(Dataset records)
- - -
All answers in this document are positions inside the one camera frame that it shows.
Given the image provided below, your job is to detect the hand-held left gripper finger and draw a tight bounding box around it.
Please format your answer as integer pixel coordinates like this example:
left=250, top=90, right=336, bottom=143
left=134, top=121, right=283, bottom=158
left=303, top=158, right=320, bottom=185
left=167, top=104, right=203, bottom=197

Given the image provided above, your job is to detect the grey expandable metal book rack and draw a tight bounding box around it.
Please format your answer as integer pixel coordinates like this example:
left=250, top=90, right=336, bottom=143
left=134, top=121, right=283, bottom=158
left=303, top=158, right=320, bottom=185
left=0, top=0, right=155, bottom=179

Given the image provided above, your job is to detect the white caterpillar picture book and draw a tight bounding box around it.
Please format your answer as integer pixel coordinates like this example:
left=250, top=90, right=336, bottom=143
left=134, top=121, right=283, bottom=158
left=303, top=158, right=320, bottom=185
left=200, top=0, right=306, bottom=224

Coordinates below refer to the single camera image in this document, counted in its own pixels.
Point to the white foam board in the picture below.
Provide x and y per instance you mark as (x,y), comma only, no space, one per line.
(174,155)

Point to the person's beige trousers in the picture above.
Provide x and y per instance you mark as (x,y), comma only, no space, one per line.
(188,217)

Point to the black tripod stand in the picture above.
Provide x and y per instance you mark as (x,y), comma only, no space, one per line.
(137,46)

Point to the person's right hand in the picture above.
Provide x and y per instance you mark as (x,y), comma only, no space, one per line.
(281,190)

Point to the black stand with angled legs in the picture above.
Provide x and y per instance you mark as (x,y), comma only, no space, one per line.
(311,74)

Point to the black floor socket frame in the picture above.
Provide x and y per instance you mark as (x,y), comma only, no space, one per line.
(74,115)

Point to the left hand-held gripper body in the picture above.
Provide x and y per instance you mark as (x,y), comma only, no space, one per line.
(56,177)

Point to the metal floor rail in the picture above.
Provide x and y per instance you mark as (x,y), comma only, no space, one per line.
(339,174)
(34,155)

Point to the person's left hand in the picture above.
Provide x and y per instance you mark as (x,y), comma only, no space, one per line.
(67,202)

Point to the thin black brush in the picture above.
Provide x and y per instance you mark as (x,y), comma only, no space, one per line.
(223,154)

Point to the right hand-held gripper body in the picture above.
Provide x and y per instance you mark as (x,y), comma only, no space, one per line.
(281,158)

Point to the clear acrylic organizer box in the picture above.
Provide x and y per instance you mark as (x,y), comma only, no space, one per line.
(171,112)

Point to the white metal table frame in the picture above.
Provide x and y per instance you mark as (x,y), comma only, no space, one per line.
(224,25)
- - -
Restating all of the data exactly is the whole task.

**Response area**
All answers in this document are positions inside the one camera frame that it shows.
Given the image provided below, your job is to detect the hand-held left gripper finger and draw a tight bounding box around it.
Please format your answer as integer pixel coordinates like this example:
left=250, top=90, right=336, bottom=143
left=134, top=121, right=283, bottom=158
left=303, top=158, right=320, bottom=185
left=167, top=104, right=203, bottom=197

Given the image provided above, your job is to detect the grey expandable metal book rack and draw a tight bounding box around it.
Please format your answer as integer pixel coordinates like this example:
left=250, top=90, right=336, bottom=143
left=134, top=121, right=283, bottom=158
left=303, top=158, right=320, bottom=185
left=0, top=0, right=155, bottom=179

Given the image provided above, your job is to detect the white caterpillar picture book and draw a tight bounding box around it.
Please format your answer as integer pixel coordinates like this example:
left=250, top=90, right=336, bottom=143
left=134, top=121, right=283, bottom=158
left=303, top=158, right=320, bottom=185
left=200, top=0, right=306, bottom=224

Coordinates below refer to the single camera image in this document, counted in its own pixels.
Point to the white foam board in the picture below.
Provide x and y per instance you mark as (x,y), comma only, no space, one per line.
(174,155)

Point to the person's beige trousers in the picture above.
Provide x and y per instance you mark as (x,y), comma only, no space, one per line.
(188,217)

Point to the black tripod stand in the picture above.
Provide x and y per instance you mark as (x,y), comma only, no space, one per line.
(137,46)

Point to the person's right hand in the picture above.
Provide x and y per instance you mark as (x,y), comma only, no space, one per line.
(281,190)

Point to the black stand with angled legs in the picture above.
Provide x and y per instance you mark as (x,y), comma only, no space, one per line.
(311,74)

Point to the black floor socket frame in the picture above.
Provide x and y per instance you mark as (x,y), comma only, no space, one per line.
(74,115)

Point to the left hand-held gripper body in the picture above.
Provide x and y per instance you mark as (x,y), comma only, no space, one per line.
(56,177)

Point to the metal floor rail in the picture above.
Provide x and y per instance you mark as (x,y), comma only, no space, one per line.
(339,174)
(34,155)

Point to the person's left hand in the picture above.
Provide x and y per instance you mark as (x,y), comma only, no space, one per line.
(67,202)

Point to the thin black brush in the picture above.
Provide x and y per instance you mark as (x,y), comma only, no space, one per line.
(223,154)

Point to the right hand-held gripper body in the picture above.
Provide x and y per instance you mark as (x,y), comma only, no space, one per line.
(281,158)

Point to the clear acrylic organizer box in the picture above.
Provide x and y per instance you mark as (x,y), comma only, no space, one per line.
(171,112)

Point to the white metal table frame in the picture above.
Provide x and y per instance you mark as (x,y), comma only, no space, one per line.
(224,25)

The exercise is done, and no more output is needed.